Supplied data:
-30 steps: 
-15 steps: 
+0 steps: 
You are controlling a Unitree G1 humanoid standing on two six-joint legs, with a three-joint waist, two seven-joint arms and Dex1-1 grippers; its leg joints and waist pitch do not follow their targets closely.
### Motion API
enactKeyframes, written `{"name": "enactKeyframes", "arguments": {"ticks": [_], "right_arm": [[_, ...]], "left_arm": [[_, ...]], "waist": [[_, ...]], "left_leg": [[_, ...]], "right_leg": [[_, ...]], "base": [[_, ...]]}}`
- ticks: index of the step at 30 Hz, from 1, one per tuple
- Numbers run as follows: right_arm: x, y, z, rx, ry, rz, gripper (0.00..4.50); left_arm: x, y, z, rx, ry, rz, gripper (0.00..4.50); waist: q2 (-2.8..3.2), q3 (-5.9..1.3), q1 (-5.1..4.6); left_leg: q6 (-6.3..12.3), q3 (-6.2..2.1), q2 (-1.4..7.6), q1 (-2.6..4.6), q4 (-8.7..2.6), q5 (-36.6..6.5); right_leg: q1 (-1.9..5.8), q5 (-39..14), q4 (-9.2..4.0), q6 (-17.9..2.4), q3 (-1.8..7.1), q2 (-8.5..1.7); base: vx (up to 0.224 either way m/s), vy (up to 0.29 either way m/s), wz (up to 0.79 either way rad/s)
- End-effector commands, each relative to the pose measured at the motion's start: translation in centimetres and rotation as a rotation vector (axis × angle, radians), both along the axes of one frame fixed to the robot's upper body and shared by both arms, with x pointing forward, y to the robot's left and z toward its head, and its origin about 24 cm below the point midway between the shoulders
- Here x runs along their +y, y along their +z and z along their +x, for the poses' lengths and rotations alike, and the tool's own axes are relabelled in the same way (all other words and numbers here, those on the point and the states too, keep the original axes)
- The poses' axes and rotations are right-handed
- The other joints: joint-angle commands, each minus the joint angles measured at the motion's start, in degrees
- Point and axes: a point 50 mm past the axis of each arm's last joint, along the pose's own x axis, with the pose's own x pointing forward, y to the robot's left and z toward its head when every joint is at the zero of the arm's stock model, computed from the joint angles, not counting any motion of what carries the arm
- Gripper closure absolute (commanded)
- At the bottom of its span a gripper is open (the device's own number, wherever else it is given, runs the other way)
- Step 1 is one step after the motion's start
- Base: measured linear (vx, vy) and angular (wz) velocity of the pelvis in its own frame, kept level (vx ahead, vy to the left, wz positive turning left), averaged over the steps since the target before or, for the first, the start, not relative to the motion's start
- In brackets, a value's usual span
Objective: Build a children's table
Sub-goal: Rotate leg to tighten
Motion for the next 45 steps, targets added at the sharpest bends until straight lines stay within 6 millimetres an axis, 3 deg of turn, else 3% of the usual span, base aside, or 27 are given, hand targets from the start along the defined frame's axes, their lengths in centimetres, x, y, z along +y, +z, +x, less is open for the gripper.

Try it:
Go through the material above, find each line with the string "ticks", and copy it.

Task response:
enactKeyframes, written `{"name": "enactKeyframes", "arguments": {"ticks": [_], "right_arm": [[_, ...]], "left_arm": [[_, ...]], "waist": [[_, ...]], "left_leg": [[_, ...]], "right_leg": [[_, ...]], "base": [[_, ...]]}}`
- ticks: index of the step at 30 Hz, from 1, one per tuple

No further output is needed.